■ **About this exercise**: Look through the data below, and copy each line that carries the word "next".

■ **Dataset extract**:
----

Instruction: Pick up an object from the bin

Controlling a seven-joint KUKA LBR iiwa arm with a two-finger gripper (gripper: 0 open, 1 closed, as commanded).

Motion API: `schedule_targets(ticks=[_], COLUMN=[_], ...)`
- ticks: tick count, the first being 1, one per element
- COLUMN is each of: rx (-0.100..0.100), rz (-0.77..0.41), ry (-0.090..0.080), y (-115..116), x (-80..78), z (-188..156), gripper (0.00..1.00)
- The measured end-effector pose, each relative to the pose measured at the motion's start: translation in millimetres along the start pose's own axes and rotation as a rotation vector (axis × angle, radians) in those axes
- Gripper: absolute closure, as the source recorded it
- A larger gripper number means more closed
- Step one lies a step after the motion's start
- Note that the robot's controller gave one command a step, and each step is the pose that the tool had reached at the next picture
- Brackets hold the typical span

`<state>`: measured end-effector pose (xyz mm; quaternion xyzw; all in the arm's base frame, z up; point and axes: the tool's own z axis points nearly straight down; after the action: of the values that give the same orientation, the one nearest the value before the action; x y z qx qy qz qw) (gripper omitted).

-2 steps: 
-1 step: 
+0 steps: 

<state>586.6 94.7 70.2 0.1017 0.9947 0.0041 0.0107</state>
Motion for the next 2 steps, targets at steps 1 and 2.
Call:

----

■ **Answer area**:
- Note that the robot's controller gave one command a step, and each step is the pose that the tool had reached at the next picture
Motion for the next 2 steps, targets at steps 1 and 2.

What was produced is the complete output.